(Stored dataset items)
○ ○ ○

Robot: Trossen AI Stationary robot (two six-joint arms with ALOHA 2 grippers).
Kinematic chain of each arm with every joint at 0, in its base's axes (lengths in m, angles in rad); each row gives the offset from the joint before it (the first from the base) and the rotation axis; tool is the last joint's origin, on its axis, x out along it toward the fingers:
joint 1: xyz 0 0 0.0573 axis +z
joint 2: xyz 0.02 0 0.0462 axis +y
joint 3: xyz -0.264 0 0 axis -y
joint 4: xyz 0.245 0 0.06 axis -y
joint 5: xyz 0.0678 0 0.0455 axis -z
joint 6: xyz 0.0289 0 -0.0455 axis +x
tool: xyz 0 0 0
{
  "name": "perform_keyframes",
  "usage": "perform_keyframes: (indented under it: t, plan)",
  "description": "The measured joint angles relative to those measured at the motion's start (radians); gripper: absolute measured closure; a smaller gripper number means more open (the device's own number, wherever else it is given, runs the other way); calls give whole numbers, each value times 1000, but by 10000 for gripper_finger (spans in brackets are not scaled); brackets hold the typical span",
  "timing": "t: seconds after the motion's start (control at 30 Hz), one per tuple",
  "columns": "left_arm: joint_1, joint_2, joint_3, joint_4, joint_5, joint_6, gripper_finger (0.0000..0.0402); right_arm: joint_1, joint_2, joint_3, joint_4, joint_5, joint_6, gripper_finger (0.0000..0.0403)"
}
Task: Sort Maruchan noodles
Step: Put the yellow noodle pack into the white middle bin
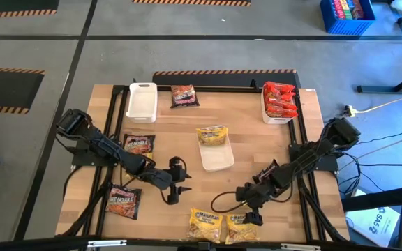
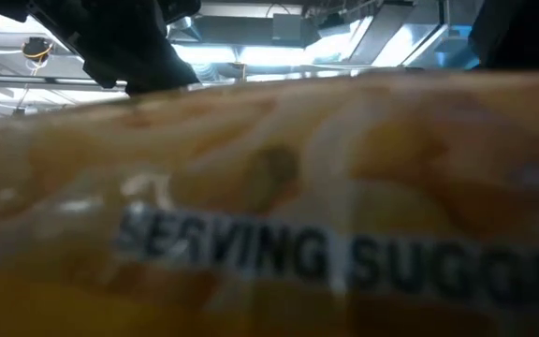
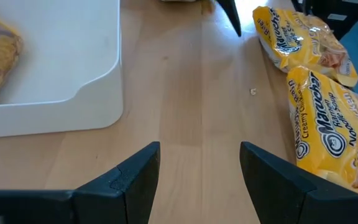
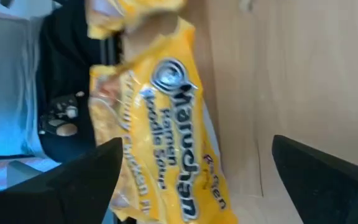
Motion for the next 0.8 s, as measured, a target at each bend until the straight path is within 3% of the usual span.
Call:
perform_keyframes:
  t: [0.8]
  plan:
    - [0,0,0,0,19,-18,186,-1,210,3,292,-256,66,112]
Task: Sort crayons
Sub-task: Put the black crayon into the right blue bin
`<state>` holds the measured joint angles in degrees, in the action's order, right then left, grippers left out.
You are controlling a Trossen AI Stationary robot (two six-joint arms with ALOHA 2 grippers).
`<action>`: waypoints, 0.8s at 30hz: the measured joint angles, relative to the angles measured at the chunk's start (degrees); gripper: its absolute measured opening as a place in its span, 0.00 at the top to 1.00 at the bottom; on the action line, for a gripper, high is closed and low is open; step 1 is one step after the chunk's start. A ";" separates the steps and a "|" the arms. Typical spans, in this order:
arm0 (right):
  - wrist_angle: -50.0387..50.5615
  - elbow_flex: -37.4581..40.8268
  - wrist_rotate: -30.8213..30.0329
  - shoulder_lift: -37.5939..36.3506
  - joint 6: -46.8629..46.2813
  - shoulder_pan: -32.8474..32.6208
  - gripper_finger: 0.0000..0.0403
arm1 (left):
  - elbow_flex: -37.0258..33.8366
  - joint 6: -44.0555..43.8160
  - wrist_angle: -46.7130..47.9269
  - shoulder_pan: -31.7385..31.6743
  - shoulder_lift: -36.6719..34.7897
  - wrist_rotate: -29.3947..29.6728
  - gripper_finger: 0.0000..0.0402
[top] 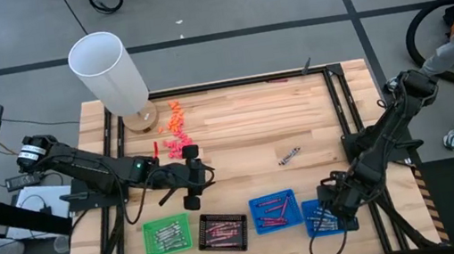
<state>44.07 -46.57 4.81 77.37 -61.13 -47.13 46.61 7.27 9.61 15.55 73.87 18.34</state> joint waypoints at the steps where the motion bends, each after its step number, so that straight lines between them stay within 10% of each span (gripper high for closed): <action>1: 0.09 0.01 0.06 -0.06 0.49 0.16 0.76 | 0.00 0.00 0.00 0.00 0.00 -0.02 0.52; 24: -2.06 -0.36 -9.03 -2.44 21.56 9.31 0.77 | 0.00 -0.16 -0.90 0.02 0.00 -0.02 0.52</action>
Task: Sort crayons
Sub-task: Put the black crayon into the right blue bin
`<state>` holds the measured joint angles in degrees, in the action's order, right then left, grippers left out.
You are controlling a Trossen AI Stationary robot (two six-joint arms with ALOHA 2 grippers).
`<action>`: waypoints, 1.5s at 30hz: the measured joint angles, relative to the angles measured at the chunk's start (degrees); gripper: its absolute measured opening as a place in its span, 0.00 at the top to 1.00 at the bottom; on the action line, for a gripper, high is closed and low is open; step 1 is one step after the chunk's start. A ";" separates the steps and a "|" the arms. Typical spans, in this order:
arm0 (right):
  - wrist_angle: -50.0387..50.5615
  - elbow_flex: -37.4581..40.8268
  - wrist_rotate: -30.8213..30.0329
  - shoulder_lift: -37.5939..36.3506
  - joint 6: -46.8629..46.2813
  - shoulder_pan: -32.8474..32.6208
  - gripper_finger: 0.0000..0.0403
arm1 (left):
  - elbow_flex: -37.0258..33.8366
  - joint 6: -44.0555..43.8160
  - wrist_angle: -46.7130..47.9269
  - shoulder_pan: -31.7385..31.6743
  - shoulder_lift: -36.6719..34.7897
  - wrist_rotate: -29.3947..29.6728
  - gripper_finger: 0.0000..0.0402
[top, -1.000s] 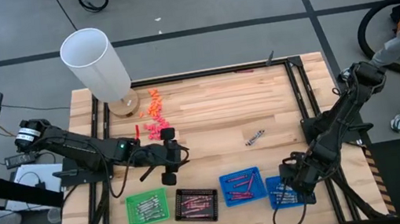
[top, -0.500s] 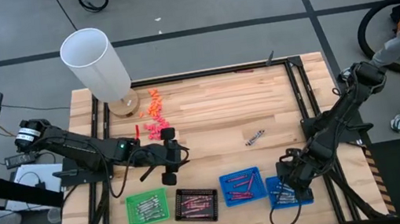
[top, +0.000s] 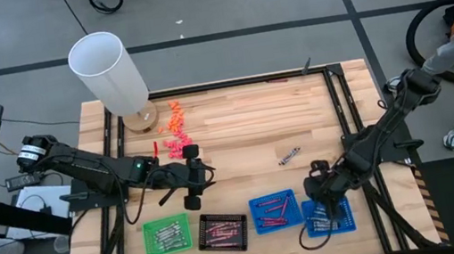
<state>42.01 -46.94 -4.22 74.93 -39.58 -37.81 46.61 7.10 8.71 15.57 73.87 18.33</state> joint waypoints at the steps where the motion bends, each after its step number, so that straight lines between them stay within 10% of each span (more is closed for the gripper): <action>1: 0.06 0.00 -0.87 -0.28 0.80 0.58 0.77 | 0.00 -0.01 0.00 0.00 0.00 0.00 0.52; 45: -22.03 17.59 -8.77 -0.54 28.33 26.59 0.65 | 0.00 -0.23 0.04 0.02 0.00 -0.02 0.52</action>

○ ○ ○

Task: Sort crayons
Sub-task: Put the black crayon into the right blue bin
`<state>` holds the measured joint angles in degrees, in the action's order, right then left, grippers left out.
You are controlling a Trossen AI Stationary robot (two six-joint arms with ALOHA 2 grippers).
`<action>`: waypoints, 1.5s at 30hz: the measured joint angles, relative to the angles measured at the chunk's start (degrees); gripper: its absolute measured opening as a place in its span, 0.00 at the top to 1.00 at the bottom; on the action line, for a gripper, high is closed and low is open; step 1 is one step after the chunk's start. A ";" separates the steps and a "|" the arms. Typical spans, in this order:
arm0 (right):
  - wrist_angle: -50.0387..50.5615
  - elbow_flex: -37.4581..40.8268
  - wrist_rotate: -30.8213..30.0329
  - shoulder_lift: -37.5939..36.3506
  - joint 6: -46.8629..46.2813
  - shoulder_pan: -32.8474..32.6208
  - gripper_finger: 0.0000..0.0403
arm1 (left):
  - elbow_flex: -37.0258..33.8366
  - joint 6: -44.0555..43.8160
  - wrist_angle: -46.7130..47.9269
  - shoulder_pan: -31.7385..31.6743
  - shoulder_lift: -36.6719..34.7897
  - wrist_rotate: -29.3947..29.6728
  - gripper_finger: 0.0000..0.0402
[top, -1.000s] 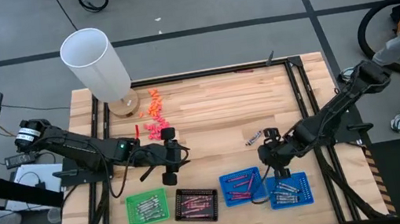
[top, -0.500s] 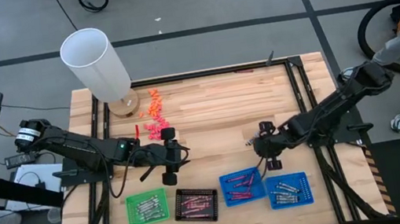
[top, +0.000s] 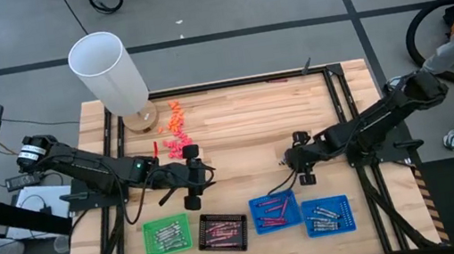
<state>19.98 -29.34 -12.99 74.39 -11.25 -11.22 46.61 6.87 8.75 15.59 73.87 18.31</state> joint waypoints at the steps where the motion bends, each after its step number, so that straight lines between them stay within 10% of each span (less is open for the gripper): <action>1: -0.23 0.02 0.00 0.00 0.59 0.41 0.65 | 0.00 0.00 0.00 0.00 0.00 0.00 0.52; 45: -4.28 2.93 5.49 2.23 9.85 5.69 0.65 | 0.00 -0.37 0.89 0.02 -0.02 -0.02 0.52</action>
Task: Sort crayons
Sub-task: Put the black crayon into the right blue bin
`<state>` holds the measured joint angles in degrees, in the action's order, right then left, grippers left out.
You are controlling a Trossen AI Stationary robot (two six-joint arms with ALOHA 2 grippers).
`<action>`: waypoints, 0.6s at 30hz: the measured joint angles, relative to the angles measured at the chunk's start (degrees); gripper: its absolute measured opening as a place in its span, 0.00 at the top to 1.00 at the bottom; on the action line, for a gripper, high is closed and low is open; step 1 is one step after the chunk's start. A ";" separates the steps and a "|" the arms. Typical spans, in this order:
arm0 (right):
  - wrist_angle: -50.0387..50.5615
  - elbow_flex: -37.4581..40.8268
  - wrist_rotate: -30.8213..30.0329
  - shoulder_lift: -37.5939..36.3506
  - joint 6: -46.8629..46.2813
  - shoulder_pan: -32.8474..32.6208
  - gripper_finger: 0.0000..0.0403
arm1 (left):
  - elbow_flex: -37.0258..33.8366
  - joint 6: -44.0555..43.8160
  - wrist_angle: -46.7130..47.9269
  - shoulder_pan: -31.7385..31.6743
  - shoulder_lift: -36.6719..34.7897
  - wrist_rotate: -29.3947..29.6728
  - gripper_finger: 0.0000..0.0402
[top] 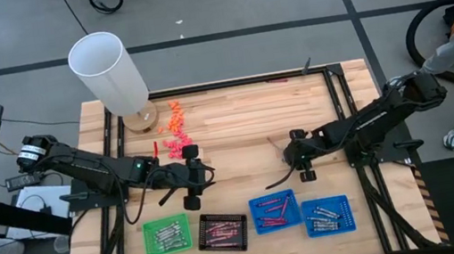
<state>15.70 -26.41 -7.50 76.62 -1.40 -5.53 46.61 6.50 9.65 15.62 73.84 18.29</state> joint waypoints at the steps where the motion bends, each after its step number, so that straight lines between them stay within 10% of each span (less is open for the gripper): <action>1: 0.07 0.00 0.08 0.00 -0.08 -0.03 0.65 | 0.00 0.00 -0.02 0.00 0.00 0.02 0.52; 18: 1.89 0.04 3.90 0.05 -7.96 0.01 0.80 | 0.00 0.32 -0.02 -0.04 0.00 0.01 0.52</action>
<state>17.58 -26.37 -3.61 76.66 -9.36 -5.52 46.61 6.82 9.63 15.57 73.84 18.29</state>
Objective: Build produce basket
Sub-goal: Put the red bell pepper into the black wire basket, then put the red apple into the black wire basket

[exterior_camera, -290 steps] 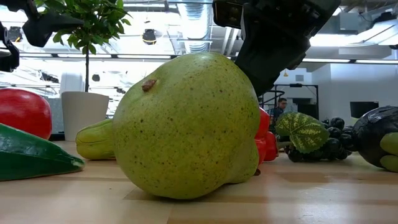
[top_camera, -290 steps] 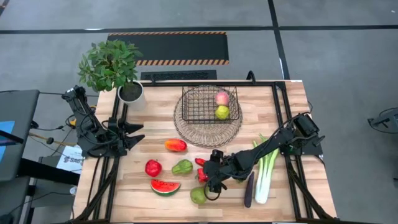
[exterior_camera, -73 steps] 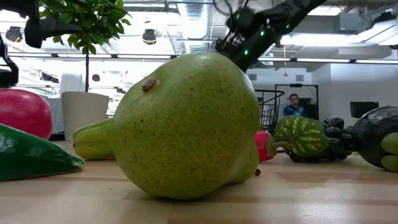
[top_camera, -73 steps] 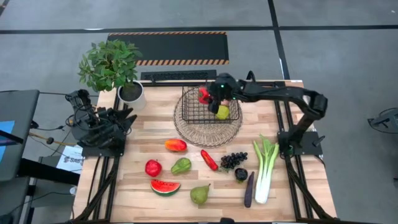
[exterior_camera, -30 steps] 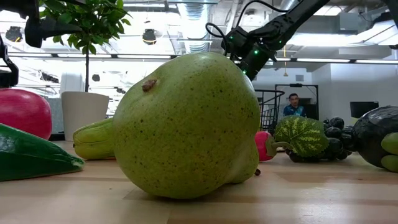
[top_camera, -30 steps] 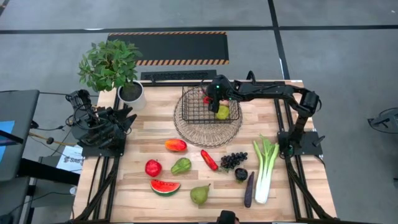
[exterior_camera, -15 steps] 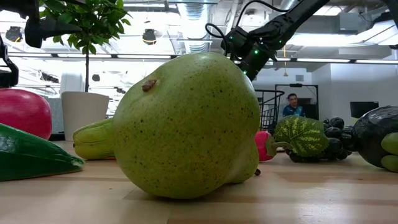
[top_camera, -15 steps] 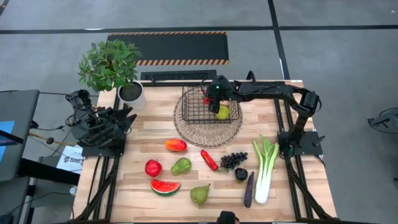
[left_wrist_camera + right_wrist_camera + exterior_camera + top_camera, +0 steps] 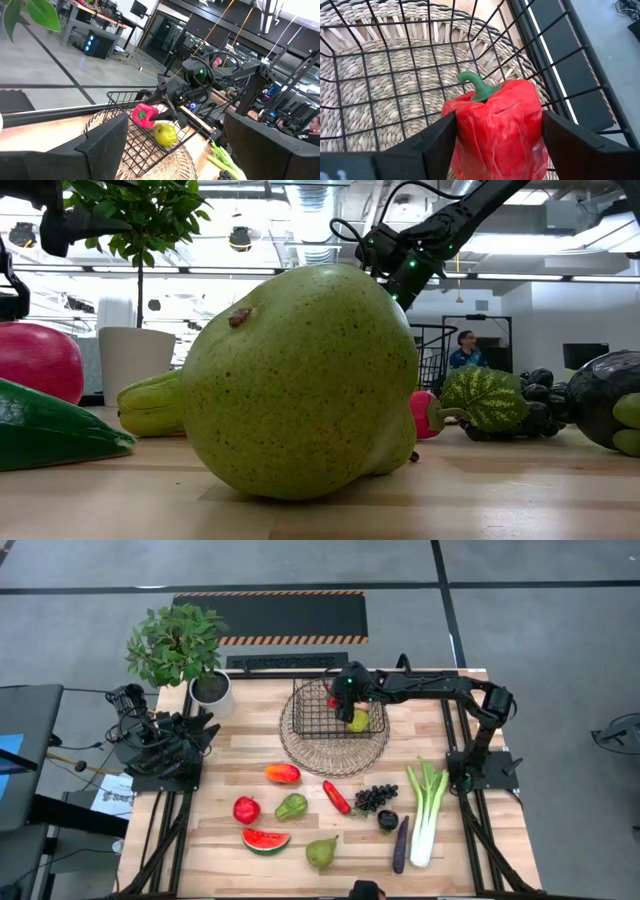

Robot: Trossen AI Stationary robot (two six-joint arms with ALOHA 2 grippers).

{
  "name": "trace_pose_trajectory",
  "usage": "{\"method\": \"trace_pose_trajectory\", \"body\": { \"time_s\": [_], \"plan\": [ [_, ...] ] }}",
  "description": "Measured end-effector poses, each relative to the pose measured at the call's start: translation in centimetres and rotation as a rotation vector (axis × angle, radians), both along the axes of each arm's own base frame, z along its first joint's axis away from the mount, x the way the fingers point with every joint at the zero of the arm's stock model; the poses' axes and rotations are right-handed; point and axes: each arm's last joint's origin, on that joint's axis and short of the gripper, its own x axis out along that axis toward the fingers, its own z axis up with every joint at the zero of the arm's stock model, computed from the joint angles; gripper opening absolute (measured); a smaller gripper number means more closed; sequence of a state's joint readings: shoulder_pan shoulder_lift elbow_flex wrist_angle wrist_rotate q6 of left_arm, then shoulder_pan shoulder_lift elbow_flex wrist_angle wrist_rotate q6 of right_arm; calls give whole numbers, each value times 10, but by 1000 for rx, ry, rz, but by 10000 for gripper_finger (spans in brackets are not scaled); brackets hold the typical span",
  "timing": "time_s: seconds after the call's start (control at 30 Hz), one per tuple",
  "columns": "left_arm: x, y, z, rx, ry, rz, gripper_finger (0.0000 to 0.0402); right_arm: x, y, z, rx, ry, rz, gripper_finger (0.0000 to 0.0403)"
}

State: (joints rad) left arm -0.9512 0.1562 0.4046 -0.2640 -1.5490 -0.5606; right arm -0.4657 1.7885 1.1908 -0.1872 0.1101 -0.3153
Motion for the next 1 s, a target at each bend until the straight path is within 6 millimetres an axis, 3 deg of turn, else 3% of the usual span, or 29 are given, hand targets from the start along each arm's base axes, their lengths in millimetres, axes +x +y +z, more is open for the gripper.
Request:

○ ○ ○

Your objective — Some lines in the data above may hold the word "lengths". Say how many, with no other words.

Written response — 2